Note: The fine folks at The Hockey News didn't really have a spot for this and posted a shorter version online but I still think the original deserves some blogspace.
Booze, babes, beefcake and ball hockey is a recipe that tends to cook up a frat boy’s fantasy weekend, not a kettle full of controversy. That’s exactly what Montreal Canadiens enforcer Georges Laraque brought to the front burner of Gary Bettman’s already over-heated stove thanks to the forward flashing his smile in an online ad for an alcohol-laced energy drink.
Seeing how I was the lone female at THN’s morning meeting – the other women were busy running the joint – the boss asked me to weigh in on the situation.

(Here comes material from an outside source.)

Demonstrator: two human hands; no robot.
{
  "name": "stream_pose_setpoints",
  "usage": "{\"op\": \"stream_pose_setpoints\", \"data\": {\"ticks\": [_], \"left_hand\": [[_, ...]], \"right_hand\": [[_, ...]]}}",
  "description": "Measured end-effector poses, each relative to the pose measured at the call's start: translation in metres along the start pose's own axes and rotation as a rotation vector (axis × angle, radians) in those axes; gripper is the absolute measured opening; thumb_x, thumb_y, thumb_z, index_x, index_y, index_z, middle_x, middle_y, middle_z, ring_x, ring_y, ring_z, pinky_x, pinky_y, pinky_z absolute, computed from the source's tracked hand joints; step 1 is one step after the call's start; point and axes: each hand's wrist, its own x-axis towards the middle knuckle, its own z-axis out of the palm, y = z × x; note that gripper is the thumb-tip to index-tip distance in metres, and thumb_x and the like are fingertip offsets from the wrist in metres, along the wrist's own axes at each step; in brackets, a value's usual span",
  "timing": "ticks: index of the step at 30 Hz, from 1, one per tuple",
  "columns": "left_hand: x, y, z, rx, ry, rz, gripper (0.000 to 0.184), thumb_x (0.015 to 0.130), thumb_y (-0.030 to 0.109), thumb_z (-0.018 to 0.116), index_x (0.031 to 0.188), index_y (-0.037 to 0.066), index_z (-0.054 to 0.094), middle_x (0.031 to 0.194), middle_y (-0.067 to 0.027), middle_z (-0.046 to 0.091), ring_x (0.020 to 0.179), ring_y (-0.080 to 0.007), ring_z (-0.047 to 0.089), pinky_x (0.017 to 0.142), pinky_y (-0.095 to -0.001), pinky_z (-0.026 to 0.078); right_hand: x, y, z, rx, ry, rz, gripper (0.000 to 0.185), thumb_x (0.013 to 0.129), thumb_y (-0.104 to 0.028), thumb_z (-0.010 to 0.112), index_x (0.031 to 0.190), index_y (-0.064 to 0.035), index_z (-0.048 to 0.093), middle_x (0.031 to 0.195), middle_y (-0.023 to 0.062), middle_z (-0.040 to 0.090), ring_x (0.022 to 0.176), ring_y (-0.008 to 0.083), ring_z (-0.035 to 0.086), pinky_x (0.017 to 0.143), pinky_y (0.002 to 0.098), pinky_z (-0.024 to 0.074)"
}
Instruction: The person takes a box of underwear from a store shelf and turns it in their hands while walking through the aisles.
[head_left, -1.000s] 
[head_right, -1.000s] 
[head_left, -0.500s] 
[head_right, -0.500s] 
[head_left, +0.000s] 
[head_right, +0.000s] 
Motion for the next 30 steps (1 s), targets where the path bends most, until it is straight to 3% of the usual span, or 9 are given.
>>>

Watching youtube and well-built men in shorts as part of my living is a tough job, but it’s one in a long line of sacrifices THN readers deserve, so I hunkered down into my cubicle to do some serious research.
Serious? Who am I kidding? From the opening shot of a McMansion, followed by women jiggling down the road this was so cheesy I was wiping Velveeta (processed cheese food spread?) off my monitor, along with some drool courtesy of the boys in the intern pit. The whole production screamed ‘parody’ and while I didn’t delight in the display of nubile vixens, found this an entertaining way to waste a minute of my life for the sake of my employer.
I’ve spent most of my adult life working with men, and spent my childhood more apt to trading hockey cards and playing Lego with the boys on the block than picking out Barbie’s next outfit. No doubt that has skewed my sexism meter a bit differently than some of my female friends.
Women needing a husband’s signature to open bank accounts. Single women making more than men with families but unable to get mortgages. Women being paid less for the same job because ‘he has a family to support.’ Those situations were not uncommon during my childhood..
This tempest in an NHL teapot isn’t worth burning any bras, unlike the situations listed above, especially not when good ones are so expensive.
Even through the visual assault of boobs and booty, I could clearly see this is a parody, sort of like what the NHL will be if it hands out much, if any punishment for Laraque’s involvement in the commercial.
Despite the gratuitous display of mammaries, it kept crossing my mind that the biggest boobs were those gullible Guses who would buy into the hoopla hook, line and snap shot. For those thinking ‘Me want booze, me want caffeine, me buy, bring on chicks’ I hate to break it to you, but it aint’ gonna’ happen.
The issue that demands a second look here, unlike the video, is the hypocrisy of the NHL banning players from appearing in alcohol ads while gleefully raking in the coin from concession stand bars.